My ancient IBM Thinkpad 750C (a 486 CPU and tiny little 10″ LCD) is finally going to be retired. I wanted something reasonably fast with a widescreen that would run Linux. If money were no object I would’ve opted for one of the G4 PowerBooks with 15.4″ screen. Unfortunately, they cost way too much. So I ended up ordering a Dell Inspiron 8600. It’s not as cool looking as the PowerBook but was about half the price and has a higher resolution 15.4″ screen (WUXGA 1920 x 1200, at 13.56″ x 8.76″ that’s 140 dpi). After doing some research, I was able to spec a combination of parts that others have reported to work pretty well with Linux.
What I’ve found so far is that Dell’s service has continued to deteriorate. They used to have first class tech support until they outsourced it all to sweatshops in India. We’ve bought servers from them for years and they were always high-quality products. So I thought I’d take a chance on them for a notebook. But, looking around on the web, there seems to be general agreement that Dell customer service sucks. I’m hoping I’ll never need their customer service but things aren’t off to a promising start.

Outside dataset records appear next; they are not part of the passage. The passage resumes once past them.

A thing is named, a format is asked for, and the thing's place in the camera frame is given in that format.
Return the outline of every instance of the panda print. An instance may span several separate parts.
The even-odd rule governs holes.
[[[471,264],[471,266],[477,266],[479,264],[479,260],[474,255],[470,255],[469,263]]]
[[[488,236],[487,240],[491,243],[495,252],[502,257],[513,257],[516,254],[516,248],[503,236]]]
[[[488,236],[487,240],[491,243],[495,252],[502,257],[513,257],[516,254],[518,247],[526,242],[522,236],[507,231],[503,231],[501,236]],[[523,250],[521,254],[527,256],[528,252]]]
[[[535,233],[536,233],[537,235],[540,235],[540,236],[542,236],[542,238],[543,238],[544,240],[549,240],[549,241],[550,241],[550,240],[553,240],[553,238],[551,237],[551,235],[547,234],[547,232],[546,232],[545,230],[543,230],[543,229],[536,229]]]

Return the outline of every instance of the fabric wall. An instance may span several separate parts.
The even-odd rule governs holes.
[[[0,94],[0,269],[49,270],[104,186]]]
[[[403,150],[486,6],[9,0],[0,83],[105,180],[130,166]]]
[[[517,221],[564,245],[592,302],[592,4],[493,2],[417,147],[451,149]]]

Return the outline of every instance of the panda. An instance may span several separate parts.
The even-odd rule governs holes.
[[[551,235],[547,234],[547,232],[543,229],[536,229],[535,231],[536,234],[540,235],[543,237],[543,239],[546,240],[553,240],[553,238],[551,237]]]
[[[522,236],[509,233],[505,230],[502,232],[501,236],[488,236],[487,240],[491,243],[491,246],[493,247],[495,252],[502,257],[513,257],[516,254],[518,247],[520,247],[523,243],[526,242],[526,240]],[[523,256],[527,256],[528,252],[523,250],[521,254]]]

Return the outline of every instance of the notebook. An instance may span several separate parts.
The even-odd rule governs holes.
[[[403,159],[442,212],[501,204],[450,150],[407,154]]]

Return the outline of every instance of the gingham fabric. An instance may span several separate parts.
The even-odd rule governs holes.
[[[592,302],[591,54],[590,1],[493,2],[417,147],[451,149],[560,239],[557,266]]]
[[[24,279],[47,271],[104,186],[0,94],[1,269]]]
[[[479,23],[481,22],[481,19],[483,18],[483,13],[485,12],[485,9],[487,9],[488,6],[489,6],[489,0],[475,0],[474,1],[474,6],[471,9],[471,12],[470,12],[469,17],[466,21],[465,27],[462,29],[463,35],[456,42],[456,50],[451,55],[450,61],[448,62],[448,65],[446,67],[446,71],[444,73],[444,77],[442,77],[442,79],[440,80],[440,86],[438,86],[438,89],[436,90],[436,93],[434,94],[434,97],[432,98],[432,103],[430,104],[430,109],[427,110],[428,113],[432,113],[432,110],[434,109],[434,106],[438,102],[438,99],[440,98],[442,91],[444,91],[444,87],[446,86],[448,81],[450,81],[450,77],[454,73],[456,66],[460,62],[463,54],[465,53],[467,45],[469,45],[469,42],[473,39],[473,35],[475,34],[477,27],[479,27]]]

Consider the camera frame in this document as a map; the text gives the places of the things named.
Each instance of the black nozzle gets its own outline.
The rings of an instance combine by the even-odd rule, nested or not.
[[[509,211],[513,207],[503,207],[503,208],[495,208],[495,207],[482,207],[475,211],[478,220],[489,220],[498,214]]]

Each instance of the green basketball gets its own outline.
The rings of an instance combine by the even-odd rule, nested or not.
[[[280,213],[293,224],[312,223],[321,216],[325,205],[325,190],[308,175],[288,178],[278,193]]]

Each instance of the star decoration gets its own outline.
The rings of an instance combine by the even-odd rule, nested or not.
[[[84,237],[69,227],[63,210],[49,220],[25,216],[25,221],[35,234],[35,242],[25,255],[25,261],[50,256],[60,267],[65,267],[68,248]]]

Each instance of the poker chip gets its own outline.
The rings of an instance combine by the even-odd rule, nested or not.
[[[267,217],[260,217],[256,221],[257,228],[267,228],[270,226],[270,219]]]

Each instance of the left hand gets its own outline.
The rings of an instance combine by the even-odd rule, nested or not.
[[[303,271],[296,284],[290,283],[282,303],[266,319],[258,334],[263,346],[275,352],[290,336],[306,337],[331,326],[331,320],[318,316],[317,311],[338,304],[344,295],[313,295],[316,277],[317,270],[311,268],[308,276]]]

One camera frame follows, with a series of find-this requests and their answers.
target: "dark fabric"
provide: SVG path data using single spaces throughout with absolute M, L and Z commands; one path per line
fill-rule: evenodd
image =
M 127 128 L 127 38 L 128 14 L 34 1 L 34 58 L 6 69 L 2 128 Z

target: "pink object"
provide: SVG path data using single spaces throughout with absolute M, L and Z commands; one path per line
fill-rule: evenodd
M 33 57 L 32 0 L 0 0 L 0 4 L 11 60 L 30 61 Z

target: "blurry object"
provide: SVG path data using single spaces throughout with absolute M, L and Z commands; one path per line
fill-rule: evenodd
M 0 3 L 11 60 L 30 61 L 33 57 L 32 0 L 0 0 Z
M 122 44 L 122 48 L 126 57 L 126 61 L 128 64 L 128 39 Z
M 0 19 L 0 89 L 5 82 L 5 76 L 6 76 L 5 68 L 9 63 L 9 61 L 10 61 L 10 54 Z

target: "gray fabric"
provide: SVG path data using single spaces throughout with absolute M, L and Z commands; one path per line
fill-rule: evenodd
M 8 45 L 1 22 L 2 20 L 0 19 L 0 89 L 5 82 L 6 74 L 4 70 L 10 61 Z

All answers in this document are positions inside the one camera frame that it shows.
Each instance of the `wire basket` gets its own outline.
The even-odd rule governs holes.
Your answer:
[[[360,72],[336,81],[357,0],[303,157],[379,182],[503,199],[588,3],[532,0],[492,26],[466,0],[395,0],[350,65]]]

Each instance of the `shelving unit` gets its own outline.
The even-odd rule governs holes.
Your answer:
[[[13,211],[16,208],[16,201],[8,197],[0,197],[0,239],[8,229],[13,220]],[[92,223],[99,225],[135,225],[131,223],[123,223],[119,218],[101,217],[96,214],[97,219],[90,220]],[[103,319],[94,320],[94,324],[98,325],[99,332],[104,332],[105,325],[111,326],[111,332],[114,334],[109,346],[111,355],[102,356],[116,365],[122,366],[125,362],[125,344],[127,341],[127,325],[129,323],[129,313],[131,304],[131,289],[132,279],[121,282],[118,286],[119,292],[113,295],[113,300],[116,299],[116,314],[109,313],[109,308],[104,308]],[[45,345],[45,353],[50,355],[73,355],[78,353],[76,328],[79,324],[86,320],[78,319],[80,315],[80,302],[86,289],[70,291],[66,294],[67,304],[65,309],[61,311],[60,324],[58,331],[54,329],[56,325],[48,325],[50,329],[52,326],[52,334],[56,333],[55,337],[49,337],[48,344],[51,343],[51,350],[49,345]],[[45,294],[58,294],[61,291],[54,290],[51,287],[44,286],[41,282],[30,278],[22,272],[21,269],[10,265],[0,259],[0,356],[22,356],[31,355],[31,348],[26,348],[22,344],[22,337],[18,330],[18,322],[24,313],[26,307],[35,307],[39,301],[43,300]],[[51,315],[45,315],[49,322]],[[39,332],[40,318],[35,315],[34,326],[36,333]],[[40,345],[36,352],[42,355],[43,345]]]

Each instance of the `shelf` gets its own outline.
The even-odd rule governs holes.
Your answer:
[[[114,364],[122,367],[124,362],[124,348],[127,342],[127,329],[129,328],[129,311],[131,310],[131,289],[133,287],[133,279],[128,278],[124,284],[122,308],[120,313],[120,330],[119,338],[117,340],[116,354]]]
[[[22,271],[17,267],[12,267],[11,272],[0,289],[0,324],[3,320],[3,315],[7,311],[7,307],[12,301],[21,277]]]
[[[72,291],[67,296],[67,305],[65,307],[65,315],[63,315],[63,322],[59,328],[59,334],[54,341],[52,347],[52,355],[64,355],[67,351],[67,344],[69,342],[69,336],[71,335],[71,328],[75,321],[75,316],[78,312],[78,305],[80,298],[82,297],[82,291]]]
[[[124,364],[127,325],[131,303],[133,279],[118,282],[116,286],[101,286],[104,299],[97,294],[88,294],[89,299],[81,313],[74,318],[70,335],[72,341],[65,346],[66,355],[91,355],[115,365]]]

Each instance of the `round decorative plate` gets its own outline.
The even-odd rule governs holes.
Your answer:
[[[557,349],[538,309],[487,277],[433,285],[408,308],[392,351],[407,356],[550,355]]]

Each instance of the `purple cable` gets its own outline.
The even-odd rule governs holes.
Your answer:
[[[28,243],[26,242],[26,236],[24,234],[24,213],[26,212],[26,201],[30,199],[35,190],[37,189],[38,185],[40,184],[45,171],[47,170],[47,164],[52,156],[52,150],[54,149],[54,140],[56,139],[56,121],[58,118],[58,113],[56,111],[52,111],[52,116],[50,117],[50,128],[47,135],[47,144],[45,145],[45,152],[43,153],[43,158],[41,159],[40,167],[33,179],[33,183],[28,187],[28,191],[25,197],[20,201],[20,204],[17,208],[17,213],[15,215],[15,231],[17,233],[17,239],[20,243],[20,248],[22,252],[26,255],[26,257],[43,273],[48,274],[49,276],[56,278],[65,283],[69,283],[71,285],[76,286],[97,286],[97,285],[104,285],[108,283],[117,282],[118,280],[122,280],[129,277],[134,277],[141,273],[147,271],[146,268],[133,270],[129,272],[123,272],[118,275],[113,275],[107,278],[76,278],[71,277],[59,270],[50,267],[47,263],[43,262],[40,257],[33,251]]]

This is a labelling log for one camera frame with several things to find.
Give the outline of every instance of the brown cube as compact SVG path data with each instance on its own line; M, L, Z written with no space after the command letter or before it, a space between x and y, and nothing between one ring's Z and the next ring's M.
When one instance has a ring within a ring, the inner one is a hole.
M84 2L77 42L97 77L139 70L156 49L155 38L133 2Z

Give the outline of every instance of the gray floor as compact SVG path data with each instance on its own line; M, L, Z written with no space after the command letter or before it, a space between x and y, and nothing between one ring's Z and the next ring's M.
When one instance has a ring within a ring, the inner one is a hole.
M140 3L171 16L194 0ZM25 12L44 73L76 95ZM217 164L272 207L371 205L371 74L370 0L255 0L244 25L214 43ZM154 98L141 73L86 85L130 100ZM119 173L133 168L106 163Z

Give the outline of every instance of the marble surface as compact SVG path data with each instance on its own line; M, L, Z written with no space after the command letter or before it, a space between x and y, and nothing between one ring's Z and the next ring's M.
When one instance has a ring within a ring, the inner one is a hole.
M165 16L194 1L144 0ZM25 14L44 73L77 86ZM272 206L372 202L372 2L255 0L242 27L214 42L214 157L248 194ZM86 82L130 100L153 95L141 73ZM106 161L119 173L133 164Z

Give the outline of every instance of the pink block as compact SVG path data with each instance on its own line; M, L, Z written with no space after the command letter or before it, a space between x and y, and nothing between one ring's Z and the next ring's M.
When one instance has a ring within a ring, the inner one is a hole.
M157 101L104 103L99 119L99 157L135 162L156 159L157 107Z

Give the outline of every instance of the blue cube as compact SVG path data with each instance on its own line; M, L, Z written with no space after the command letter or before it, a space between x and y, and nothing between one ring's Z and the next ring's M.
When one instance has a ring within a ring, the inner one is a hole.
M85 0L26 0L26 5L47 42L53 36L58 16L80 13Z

After placing an order, Dell’s website reports order status. In my case it said my notebook had been shipped on Jan 10 and provided a UPS tracking number. The UPS status webpage showed they had recieved paperwork for the package but not the package itself. After three days with no change in status, I called Dell customer service and spoke at length with someone for whom English seemed to be a second language. Dell said they handed the package off to UPS but UPS claims they never got it. I’m not entirely sure what happened after that but as best I could understand from the broken English of the customer support person, Dell has cancelled the lost order and issued a second order for a replacement notebook to be built and shipped. Who knows – maybe in another week or so I’ll have my new notebook.
Anyway, I’m still hopeful everything will work out alright. I’ll probably install either Ubuntu or Fedora when it arrives. I wasn’t able to order a notebook with no OS (which is odd because we do it all the time when we order servers from Dell). I may investigate getting a refund for the Windows XP Home license but I don’t hold out a lot of hope for that. I think I may remove and store the hard drive shipped in the notebook and install a new one to put Linux on. That way, I can swap back in the factory installed OS if I ever need to get it serviced by Dell.
Our new VA Linux 2130 server arrived yesterday (ya gotta love that extra-bright blue LED!). This box is a colo for an existing client who is upgrading. I’ve decided my favorite servers are the VA Linux 1U and 2U servers for web servers and the Dell 2450 2U box with RAID 5 for database servers. I’d go with VA Linux for everything if they came out with something supporting RAID 5 and hot-swap drives in a 2U format like the Dell 2450 series.